An HO-6 policy is condo unit-owner insurance that borrowers may need when financing a condominium unit.
An HO-6 policy matters because condo insurance is split between the association’s project-level coverage and the unit owner’s own coverage. A lender may need proof that the borrower’s unit-level policy is in place before closing.
It also matters because borrowers often assume the association’s insurance dues solve the entire insurance requirement. In practice, the association’s Condo Master Policy and the borrower’s HO-6 policy may cover different parts of the risk.
Borrowers usually encounter HO-6 language during underwriting, condo review, or closing preparation. The lender may ask for the policy, an Insurance Binder, or an Insurance Declarations Page showing acceptable unit-owner coverage.

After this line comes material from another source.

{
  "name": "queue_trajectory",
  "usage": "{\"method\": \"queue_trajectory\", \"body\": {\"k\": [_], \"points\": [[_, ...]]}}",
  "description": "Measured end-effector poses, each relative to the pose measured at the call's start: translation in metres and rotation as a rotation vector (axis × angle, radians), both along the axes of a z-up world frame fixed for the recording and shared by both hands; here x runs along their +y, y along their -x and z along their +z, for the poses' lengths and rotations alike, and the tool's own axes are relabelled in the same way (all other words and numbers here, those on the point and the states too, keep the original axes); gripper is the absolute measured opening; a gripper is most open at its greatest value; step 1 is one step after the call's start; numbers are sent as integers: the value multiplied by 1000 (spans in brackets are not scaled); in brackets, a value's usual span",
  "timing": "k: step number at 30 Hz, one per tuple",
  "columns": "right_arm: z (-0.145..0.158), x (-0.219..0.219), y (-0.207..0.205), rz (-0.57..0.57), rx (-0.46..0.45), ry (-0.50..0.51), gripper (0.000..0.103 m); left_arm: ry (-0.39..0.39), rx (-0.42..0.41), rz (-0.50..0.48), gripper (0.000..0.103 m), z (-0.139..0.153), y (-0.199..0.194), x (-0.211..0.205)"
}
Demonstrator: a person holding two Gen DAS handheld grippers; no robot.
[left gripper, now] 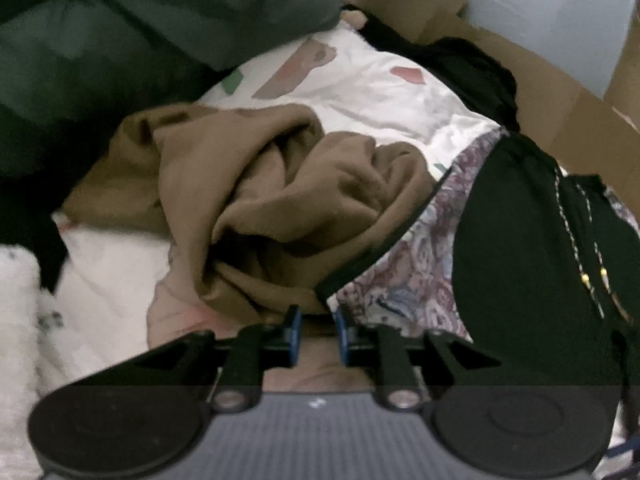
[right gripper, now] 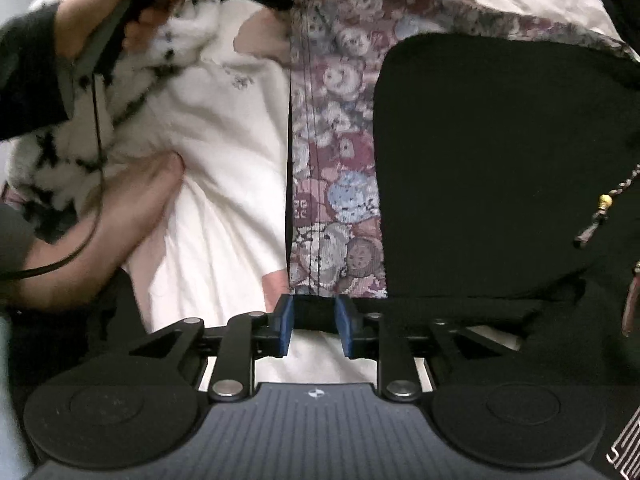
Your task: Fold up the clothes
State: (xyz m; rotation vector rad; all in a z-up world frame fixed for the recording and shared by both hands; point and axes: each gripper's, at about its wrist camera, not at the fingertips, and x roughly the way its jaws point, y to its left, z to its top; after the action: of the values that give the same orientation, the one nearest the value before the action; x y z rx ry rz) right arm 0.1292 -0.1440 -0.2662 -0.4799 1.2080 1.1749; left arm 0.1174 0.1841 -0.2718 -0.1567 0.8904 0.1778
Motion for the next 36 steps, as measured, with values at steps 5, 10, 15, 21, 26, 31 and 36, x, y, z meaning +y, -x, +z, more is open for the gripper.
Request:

The term also appears when comparing what the association covers against what the borrower still needs to insure personally.
| Term | Borrower-facing meaning |
|---|---|
| HO-6 policy | The unit owner’s own condo insurance policy |
| Condo Master Policy | The association’s project-level insurance policy |
| Walls-In Coverage | Interior unit coverage concept borrowers may hear in condo insurance review |
| Loss Assessment Coverage | Coverage for certain association assessments tied to covered losses |
A buyer is financing a condo. The association has a master policy, but the lender still asks the buyer to provide an HO-6 policy before closing because the unit owner’s own insurance is part of the file.
HO-6 policy differs from Condo Insurance because condo insurance is the broader category, while HO-6 is the common label for the unit-owner policy.
It differs from Condo Master Policy because the master policy belongs to the association, while the HO-6 policy belongs to the unit owner.
It also differs from Condo Questionnaire. The questionnaire gathers project information; the HO-6 policy is actual insurance coverage tied to the unit owner.